Il déposa quelques crédits sur la table et se leva.

— Prenez soin de vous. Ces étendues désertiques ne sont peut-être pas si éloignées que vous le pensez.

Quand son verre d’eau arriva, Obi-Wan le but d’un coup. Puis il prit son sac à dos et quitta l’ombre de la véranda pour traverser la rue sous les soleils impitoyables. Mais la chaleur et la luminosité n’avaient rien à voir avec son hébétude.

Aussi invraisemblable que cela puisse paraître, Anakin avait survécu sur Mustafar. Et il avait repris son nom Sith : Dark Vador. Comment Obi-Wan avait-il pu être assez bête pour amener Luke ici, sur Tatooine ? C’était le monde natal d’Anakin, la tombe de sa mère, le berceau de sa famille…

Obi-Wan serra le sabre laser qu’il portait sous ses robes.

Avait-il poussé Anakin plus loin vers le Côté Obscur en l’abandonnant sur Mustafar ?

Pourrait-il affronter de nouveau Anakin ?

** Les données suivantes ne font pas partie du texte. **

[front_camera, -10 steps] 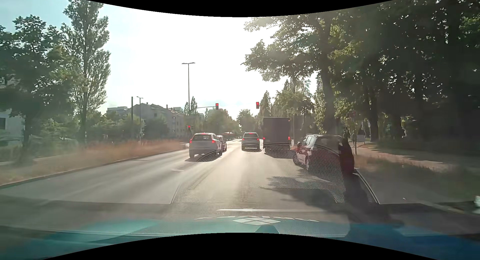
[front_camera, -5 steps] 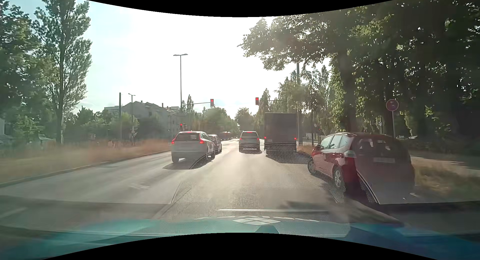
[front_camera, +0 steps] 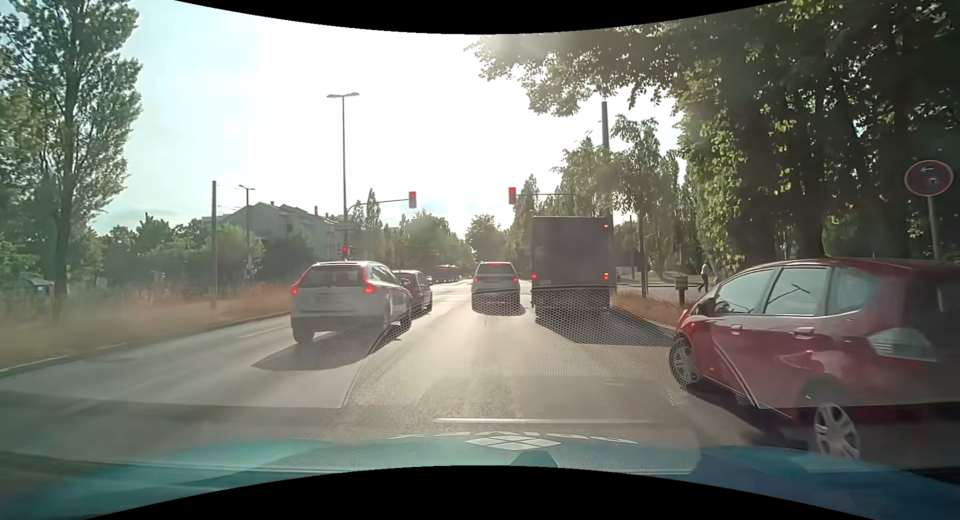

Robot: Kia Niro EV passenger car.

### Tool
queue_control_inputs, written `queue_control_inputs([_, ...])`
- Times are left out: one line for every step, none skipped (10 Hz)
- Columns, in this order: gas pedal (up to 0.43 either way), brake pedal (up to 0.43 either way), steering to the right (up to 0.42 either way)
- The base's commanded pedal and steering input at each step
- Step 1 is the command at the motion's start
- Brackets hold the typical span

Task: Follow the waypoints while adhering to traffic rules and regulations

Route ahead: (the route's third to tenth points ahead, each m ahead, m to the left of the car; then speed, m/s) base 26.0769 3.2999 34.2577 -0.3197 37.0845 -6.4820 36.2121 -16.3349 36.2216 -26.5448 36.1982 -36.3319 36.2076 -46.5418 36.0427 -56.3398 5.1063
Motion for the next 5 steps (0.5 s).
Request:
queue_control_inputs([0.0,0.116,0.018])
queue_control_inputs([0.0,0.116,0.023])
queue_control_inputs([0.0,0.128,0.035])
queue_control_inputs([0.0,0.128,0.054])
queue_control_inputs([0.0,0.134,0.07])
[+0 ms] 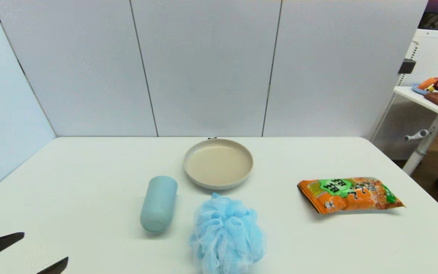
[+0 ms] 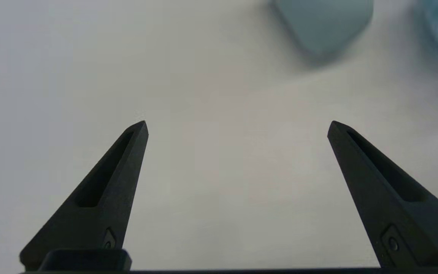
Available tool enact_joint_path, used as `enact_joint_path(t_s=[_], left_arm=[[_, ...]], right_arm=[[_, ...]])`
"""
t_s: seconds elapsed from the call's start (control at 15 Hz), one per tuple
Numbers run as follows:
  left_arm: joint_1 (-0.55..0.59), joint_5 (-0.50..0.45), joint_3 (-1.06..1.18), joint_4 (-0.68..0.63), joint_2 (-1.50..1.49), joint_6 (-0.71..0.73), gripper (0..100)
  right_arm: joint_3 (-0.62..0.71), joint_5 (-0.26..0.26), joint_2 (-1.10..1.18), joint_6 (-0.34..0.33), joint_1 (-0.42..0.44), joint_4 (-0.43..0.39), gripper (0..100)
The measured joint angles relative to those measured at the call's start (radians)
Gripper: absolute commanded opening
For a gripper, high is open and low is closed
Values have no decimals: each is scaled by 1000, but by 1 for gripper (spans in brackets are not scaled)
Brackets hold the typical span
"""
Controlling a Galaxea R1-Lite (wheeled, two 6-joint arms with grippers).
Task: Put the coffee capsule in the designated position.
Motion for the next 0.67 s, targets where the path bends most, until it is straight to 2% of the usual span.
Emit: enact_joint_path(t_s=[0.13, 0.2, 0.4, 0.53, 0.67], left_arm=[[63, 0, 147, -191, -214, 13, 100], [91, 1, 197, -237, -318, 17, 100], [151, 21, 286, -144, -578, 26, 100], [174, 33, 304, -70, -651, 4, 100], [179, 44, 307, -66, -683, -50, 100]], right_arm=[[0, 0, 0, 0, 0, 0, 100], [0, 0, 0, 0, 0, 0, 100], [0, 0, 0, 0, 0, 0, 100], [0, 0, 0, 0, 0, 0, 100], [0, 0, 0, 0, 0, 0, 100]])
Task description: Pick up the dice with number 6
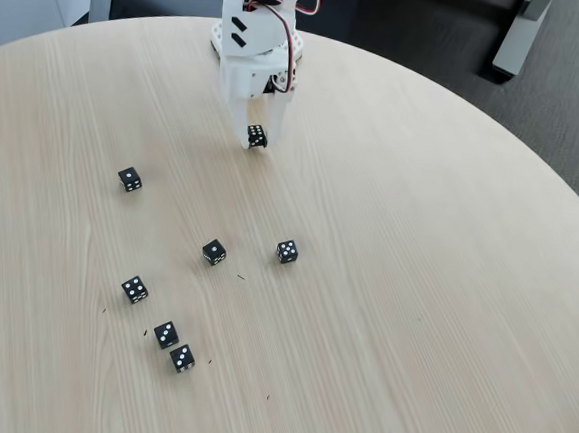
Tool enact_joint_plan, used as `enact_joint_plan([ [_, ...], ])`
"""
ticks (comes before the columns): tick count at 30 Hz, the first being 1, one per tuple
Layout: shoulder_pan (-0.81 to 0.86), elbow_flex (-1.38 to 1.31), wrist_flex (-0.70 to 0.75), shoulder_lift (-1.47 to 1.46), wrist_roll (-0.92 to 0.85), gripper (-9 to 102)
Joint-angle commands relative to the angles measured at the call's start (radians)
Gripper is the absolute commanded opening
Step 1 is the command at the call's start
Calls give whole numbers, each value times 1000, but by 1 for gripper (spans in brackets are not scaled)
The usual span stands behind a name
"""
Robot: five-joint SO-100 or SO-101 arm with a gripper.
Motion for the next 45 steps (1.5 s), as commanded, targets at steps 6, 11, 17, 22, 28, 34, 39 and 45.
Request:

Pourrait-il le tuer, cette fois ?

Il continua de suivre Beru et Owen, qui poursuivaient leurs achats, d’une échoppe à l’autre. Devait-il les avertir au sujet de Vador ? Devait-il leur reprendre Luke et le cacher sur un monde encore plus éloigné de la Bordure Extérieure ?

Il commençait à avoir peur. Yoda et lui avaient fondé tant d’espoirs en l’avenir. Étaient-ils voués à l’échec comme ceux que les Jedi avaient placés en l’Élu ?

Obi-Wan.

Il s’arrêta net. Il n’avait pas entendu cette voix depuis des années. Et aujourd’hui, elle lui parlait directement dans son esprit.

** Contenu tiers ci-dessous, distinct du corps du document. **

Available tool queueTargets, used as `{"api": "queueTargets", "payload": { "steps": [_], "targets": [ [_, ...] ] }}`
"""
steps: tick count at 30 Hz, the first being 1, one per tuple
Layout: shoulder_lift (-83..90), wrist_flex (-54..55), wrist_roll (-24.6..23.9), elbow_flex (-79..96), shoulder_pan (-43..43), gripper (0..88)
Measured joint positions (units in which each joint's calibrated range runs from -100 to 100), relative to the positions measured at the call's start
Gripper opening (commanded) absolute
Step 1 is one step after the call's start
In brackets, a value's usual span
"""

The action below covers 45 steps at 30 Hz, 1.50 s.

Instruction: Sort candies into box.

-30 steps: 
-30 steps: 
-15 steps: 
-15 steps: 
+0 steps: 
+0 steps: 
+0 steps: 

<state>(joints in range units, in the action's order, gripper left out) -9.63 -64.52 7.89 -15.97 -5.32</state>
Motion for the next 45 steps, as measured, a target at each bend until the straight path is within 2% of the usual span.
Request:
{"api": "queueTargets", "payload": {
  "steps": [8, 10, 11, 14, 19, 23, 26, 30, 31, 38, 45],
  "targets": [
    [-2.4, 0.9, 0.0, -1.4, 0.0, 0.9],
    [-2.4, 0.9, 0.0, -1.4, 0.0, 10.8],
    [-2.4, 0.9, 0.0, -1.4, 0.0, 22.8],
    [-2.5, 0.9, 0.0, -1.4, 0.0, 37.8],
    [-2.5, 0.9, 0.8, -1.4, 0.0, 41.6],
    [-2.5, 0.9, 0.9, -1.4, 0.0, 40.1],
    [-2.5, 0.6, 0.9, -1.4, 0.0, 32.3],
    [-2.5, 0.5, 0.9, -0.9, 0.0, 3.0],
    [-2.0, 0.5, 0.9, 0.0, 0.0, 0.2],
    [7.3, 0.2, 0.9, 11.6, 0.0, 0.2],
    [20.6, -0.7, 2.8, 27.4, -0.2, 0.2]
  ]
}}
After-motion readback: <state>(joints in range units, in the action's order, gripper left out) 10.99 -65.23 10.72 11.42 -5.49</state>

— Qui-Gon ! dit-il. Maître !

Réalisant qu’il allait rapidement passer pour un dingue s’il continuait à parler tout seul, il s’enfonça dans une ruelle.

— Maître, Dark Vador est-il Anakin ? demanda-t-il.

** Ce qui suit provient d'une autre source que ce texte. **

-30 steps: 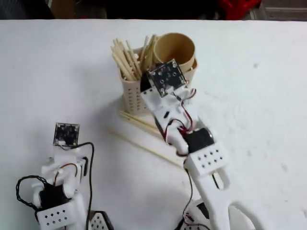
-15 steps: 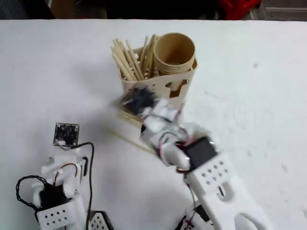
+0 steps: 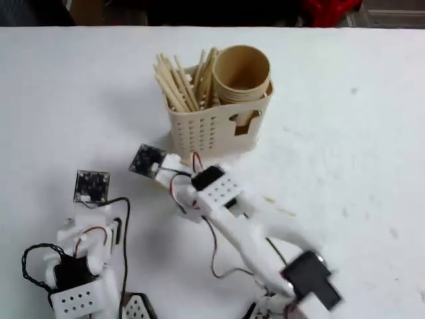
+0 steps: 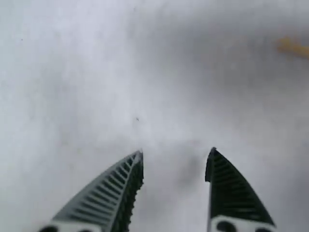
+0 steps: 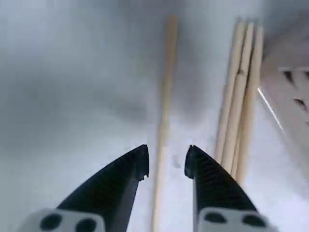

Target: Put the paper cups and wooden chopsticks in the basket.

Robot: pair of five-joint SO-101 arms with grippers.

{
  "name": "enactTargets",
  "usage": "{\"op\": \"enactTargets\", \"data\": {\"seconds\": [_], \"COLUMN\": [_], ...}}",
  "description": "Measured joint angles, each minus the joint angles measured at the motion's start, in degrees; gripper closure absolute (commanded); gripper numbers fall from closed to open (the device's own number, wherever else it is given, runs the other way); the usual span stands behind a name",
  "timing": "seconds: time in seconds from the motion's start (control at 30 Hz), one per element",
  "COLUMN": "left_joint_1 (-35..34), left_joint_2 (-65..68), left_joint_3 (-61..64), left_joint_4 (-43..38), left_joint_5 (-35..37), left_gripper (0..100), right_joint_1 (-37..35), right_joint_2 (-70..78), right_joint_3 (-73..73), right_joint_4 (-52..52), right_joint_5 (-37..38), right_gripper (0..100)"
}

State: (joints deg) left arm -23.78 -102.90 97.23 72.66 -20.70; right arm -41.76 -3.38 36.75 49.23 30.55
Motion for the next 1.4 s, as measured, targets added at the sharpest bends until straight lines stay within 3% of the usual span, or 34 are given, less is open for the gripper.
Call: {"op": "enactTargets", "data": {"seconds": [0.33,0.47,0.9,1.17,1.4], "left_joint_1": [0.0,0.0,0.0,0.0,0.0], "left_joint_2": [0.0,0.0,0.0,0.0,0.0], "left_joint_3": [0.0,0.0,0.0,0.0,0.0], "left_joint_4": [0.0,0.0,0.0,0.0,0.0], "left_joint_5": [0.0,0.0,0.0,0.0,0.0], "left_gripper": [78,78,78,78,78], "right_joint_1": [0.1,0.4,1.0,1.1,1.8], "right_joint_2": [8.4,9.5,9.8,-1.8,-22.9], "right_joint_3": [-0.3,-0.8,-1.7,1.4,6.4], "right_joint_4": [-8.4,-9.0,-9.8,-2.6,-1.9], "right_joint_5": [0.1,0.0,0.0,-4.1,-4.6], "right_gripper": [86.9,99.1,98.2,98.2,98.2]}}
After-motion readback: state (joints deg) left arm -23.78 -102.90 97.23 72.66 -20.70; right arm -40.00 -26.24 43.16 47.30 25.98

Oui. Mais l’Anakin que toi et moi connaissions est prisonnier du Côté Obscur.

— J’ai eu tort de l’abandonner sur Mustafar. J’aurais dû m’assurer qu’il était mort.

La Force déterminera l’avenir d’Anakin. Obi-Wan, il ne faut pas dire à Luke que Vador est son père. Pas avant que le bon moment ne soit venu.

— Dois-je prendre des mesures pour cacher Luke ailleurs ?

Ce qui reste d’Anakin au plus profond de Vador sait que Tatooine est la source de tout ce qui lui a jamais causé de la peine. Vador ne posera jamais le pied sur cette planète, ne serait-ce que par peur de réveiller Anakin.

Obi-Wan soupira de soulagement.

— Alors mes obligations sont inchangées. Mais d’après ce que Yoda m’a dit, je sais qu’il me reste encore beaucoup à apprendre, Maître.

Tu as toujours été ainsi, Obi-Wan.

La voix de Qui-Gon disparut, et les craintes d’Obi-Wan commencèrent à se dissiper, remplacées par des attentes renouvelées.

Retournant à la lumière aveuglante des soleils jumeaux de Tatooine, il vit Owen, Beru et Luke. Et il continua de veiller sur eux.